#### EXERCISE AIM:
From the listing below, retype exactly the line holding "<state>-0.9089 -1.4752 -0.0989", the line holding "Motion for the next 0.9", and the lines between them; skip everything else.

#### RECORDS FOR THE TASK:
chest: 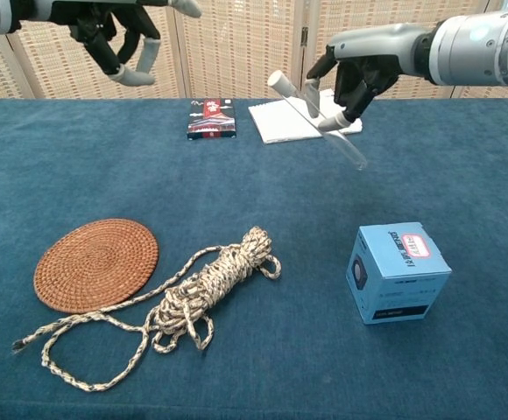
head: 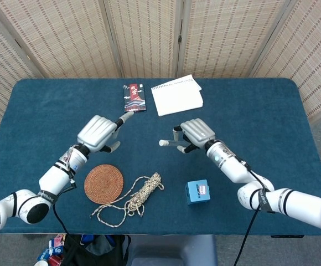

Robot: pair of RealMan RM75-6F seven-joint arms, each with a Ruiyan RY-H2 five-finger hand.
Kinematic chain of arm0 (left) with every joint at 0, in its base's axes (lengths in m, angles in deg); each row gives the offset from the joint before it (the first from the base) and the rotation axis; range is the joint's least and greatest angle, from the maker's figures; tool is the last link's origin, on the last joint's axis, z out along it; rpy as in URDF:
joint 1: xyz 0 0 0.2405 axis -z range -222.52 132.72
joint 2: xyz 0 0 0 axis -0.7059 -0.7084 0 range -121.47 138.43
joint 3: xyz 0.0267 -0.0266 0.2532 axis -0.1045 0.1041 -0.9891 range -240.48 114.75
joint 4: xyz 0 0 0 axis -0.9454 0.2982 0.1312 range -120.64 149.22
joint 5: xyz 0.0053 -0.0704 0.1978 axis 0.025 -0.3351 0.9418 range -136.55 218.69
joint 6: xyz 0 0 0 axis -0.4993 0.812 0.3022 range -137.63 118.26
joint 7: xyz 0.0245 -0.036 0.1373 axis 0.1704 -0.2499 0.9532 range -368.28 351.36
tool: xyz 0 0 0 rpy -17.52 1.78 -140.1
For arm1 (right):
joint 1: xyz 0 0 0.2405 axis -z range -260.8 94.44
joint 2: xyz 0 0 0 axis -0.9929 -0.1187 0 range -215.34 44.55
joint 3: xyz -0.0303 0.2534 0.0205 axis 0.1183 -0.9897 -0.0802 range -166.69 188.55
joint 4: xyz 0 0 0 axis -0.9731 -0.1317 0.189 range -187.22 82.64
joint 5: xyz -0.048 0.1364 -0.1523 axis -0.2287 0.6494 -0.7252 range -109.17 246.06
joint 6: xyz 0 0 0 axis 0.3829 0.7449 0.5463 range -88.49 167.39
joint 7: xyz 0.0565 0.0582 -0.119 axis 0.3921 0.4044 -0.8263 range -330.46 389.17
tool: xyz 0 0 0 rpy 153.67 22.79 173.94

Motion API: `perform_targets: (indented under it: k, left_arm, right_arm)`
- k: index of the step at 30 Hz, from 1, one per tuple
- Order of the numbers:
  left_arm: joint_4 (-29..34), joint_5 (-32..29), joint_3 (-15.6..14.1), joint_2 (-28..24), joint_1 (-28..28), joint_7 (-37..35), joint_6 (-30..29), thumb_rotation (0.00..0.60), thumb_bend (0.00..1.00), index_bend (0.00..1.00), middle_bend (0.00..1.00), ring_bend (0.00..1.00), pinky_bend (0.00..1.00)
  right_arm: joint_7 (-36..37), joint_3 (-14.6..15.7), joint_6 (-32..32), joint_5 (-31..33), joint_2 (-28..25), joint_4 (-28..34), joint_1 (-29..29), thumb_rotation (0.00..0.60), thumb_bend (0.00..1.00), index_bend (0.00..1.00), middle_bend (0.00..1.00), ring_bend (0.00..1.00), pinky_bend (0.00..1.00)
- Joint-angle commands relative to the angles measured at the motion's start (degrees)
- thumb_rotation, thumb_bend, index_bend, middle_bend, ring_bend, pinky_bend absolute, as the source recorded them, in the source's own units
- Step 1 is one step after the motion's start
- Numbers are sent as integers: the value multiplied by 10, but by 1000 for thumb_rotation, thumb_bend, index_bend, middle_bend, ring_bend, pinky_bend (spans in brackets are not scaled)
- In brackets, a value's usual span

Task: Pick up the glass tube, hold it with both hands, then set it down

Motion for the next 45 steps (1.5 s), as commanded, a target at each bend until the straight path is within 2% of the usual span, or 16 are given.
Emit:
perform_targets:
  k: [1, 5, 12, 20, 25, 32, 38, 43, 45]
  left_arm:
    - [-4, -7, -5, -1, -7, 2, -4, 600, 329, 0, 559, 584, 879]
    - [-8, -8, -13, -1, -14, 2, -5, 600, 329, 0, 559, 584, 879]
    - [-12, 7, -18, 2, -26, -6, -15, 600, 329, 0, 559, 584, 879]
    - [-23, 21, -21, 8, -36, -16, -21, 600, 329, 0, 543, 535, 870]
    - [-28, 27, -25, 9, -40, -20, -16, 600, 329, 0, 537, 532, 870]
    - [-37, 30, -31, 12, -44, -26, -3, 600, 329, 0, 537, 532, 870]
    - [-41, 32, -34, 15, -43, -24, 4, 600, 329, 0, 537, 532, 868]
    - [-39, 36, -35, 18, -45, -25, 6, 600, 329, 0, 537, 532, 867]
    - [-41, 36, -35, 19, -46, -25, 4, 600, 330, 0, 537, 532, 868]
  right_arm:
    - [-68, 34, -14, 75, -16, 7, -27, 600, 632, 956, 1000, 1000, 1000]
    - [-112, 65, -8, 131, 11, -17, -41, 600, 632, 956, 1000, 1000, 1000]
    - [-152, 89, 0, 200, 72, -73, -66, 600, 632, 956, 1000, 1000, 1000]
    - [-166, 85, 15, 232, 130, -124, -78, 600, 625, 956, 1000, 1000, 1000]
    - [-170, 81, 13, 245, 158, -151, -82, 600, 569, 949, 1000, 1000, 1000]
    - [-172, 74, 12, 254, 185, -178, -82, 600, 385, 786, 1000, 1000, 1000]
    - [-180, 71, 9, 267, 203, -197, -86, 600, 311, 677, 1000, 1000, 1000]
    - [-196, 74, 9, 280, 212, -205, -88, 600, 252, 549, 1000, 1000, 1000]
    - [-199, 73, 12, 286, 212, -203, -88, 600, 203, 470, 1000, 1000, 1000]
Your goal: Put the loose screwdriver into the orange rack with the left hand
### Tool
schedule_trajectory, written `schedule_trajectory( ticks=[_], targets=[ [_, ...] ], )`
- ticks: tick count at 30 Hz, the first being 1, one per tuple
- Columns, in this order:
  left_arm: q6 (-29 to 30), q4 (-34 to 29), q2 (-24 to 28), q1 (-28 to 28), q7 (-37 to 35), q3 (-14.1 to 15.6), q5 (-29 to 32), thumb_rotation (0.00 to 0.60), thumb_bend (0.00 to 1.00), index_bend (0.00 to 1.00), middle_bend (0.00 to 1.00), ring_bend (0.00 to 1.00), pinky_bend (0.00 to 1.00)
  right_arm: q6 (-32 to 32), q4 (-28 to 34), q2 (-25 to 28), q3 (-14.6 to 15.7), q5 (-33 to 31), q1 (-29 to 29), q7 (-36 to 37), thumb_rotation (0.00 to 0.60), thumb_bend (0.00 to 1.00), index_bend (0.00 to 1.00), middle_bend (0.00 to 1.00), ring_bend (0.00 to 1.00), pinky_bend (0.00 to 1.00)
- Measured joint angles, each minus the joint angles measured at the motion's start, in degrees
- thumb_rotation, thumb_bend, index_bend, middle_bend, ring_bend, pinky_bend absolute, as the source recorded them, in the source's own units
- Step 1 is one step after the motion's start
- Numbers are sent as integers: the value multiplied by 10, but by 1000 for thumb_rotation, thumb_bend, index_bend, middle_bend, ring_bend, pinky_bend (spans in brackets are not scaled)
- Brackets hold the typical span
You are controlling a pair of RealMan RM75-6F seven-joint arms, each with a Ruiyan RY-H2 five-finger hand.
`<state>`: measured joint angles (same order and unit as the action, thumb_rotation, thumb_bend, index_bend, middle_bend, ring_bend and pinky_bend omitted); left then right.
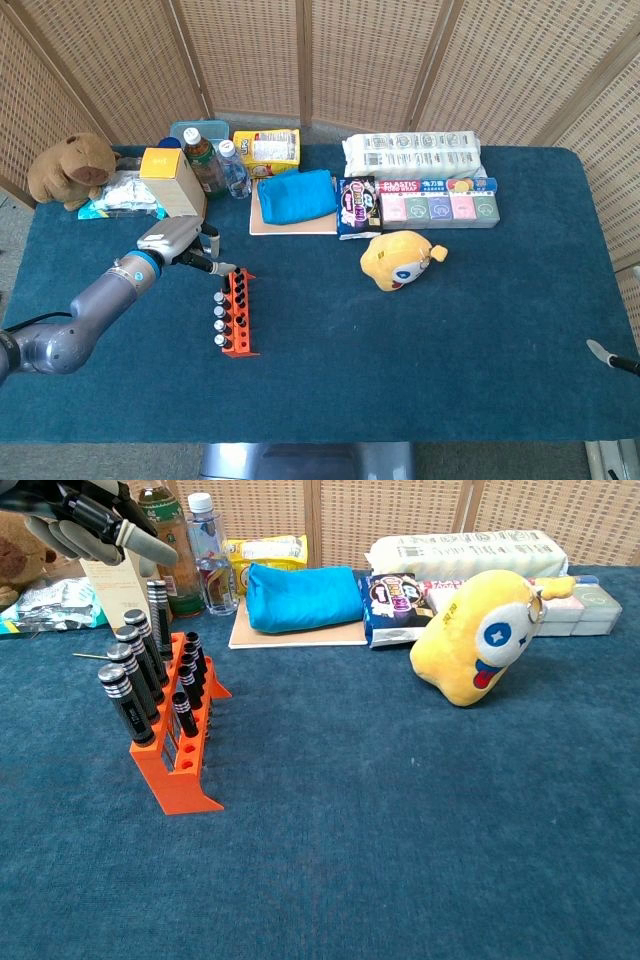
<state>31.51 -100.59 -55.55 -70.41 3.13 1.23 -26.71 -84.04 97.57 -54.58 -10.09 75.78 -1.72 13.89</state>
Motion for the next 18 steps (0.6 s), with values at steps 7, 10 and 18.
schedule_trajectory(
  ticks=[7,10,18],
  targets=[
    [12,3,-14,-13,17,7,24,200,82,552,1000,942,1000,0,-1,2,-1,-2,1,5,600,0,84,0,0,0],
    [14,3,-17,-17,23,10,33,205,86,552,1000,940,1000,-1,-1,2,-2,-2,1,7,600,0,84,0,0,0],
    [7,6,-29,-24,28,10,44,197,91,552,1000,927,1000,-2,-1,3,-1,0,2,11,600,0,84,0,0,0]
  ],
)
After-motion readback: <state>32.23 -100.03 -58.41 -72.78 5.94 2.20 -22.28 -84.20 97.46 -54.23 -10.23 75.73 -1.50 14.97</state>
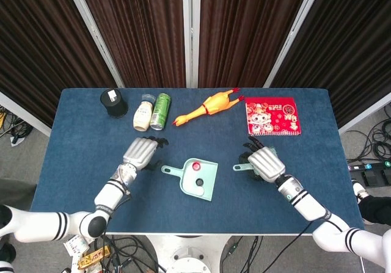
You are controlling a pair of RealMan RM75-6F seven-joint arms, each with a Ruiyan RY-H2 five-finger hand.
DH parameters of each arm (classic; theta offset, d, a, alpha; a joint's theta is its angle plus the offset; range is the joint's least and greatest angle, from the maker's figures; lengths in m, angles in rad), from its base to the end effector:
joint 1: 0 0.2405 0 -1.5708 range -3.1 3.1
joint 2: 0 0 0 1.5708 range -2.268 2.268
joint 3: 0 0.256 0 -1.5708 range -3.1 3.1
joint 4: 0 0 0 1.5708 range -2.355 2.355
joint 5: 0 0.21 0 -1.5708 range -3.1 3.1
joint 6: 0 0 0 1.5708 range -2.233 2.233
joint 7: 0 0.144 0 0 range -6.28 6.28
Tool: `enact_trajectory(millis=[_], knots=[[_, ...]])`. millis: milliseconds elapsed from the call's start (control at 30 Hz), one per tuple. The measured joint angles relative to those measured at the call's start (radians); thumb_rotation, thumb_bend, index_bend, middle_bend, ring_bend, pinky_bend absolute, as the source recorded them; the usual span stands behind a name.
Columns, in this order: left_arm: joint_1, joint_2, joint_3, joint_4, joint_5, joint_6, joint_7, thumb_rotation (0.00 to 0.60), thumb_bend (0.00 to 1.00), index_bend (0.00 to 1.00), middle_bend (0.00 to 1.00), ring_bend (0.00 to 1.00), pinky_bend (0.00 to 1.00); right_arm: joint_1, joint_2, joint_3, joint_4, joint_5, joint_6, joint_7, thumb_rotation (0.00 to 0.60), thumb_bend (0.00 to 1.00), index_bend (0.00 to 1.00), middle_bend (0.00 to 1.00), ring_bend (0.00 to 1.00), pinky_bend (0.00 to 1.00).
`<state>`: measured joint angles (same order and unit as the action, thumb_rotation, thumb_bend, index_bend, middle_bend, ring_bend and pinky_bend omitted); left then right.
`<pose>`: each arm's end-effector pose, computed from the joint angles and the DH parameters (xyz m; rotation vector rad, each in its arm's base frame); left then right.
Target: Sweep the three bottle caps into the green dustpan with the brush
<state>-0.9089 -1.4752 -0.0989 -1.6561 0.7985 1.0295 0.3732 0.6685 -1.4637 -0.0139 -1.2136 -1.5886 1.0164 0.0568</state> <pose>-0.1187 0.3422 -0.0083 -1.8452 -1.1153 -0.8820 -0.2252 -0.3291 0.0097 2.0873 -0.7377 0.8830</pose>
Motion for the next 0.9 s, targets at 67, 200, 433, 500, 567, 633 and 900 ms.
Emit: enact_trajectory(millis=[67, 200, 433, 500, 567, 633, 900], knots=[[0.028, 0.026, 0.008, -0.01, 0.04, 0.036, -0.008, 0.6, 0.37, 0.25, 0.31, 0.24, 0.3, 0.004, -0.002, -0.001, -0.005, 0.026, -0.038, -0.061, 0.6, 0.45, 0.36, 0.42, 0.03, 0.0], [0.1, 0.089, 0.033, -0.032, 0.127, 0.107, -0.036, 0.6, 0.34, 0.25, 0.31, 0.24, 0.3, 0.002, -0.018, -0.001, -0.015, 0.093, -0.095, -0.154, 0.6, 0.33, 0.17, 0.34, 0.0, 0.0], [0.218, 0.182, 0.082, -0.043, 0.23, 0.194, -0.097, 0.6, 0.29, 0.27, 0.31, 0.24, 0.28, -0.036, 0.013, 0.014, -0.088, 0.143, -0.072, -0.163, 0.6, 0.16, 0.05, 0.26, 0.0, 0.0], [0.264, 0.198, 0.096, -0.035, 0.261, 0.233, -0.127, 0.6, 0.28, 0.28, 0.31, 0.24, 0.27, -0.061, 0.043, 0.017, -0.111, 0.143, -0.025, -0.145, 0.6, 0.17, 0.05, 0.26, 0.0, 0.0], [0.306, 0.209, 0.109, -0.014, 0.288, 0.27, -0.154, 0.6, 0.28, 0.29, 0.31, 0.24, 0.26, -0.089, 0.076, 0.019, -0.129, 0.141, 0.028, -0.119, 0.6, 0.2, 0.06, 0.26, 0.0, 0.01], [0.354, 0.222, 0.125, 0.02, 0.327, 0.312, -0.19, 0.6, 0.28, 0.29, 0.31, 0.24, 0.25, -0.129, 0.122, 0.02, -0.147, 0.137, 0.094, -0.079, 0.6, 0.22, 0.06, 0.26, 0.0, 0.01], [0.537, 0.24, 0.164, 0.153, 0.439, 0.492, -0.322, 0.6, 0.22, 0.29, 0.31, 0.23, 0.22, -0.326, 0.273, 0.011, -0.199, 0.13, 0.355, 0.134, 0.6, 0.24, 0.06, 0.23, 0.0, 0.02]])
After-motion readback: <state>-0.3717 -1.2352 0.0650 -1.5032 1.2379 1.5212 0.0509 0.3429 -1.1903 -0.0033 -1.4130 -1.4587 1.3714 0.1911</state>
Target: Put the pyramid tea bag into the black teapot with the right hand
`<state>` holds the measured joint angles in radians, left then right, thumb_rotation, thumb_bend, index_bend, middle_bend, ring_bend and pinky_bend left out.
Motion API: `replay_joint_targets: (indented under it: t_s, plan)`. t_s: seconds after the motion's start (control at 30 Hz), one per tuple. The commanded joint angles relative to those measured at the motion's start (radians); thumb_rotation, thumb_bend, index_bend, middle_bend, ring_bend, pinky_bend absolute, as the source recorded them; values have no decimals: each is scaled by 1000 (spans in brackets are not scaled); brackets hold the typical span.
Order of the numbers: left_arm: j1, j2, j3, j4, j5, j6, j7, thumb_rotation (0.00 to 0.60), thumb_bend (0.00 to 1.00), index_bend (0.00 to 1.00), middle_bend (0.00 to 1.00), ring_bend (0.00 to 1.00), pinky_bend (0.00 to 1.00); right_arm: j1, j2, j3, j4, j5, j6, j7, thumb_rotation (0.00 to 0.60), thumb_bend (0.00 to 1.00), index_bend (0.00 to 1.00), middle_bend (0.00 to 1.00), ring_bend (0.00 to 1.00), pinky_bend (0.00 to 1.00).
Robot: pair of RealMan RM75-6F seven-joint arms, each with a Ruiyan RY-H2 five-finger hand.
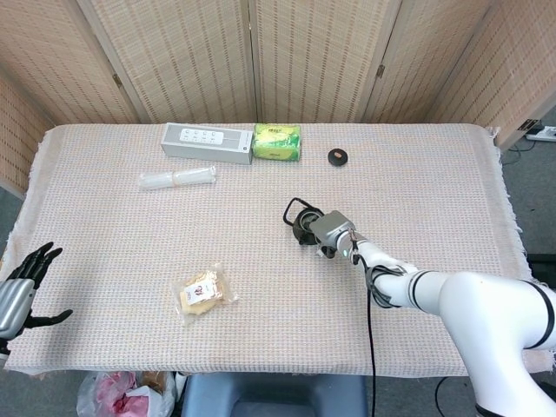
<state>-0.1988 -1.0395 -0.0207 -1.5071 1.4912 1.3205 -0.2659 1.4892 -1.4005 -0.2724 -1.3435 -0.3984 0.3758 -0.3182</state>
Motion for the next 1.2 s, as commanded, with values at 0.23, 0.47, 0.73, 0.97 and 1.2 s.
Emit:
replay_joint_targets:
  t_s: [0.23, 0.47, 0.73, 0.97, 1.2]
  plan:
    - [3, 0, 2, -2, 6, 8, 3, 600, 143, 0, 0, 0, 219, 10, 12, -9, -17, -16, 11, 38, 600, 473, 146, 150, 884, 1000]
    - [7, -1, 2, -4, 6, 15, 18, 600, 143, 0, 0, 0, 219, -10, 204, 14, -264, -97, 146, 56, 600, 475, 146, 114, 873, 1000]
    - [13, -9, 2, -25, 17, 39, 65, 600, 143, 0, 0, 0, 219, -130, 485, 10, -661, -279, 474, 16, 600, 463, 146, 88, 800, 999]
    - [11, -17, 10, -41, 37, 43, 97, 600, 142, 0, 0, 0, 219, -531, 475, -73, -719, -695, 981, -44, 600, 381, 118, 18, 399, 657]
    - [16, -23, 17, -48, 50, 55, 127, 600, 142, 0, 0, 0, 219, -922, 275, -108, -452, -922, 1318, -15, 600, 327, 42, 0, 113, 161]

#### SOLUTION:
<state>-0.9089 -1.4752 -0.0989 -1.6561 0.7985 1.0295 0.3732 0.6685 -1.4637 -0.0139 -1.2136 -1.5886 1.0164 0.0568</state> <pose>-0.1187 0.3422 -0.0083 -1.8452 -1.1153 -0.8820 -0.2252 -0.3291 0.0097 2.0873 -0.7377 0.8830</pose>
Motion for the next 0.9 s, targets at 67, 200, 433, 500, 567, 633 and 900 ms.

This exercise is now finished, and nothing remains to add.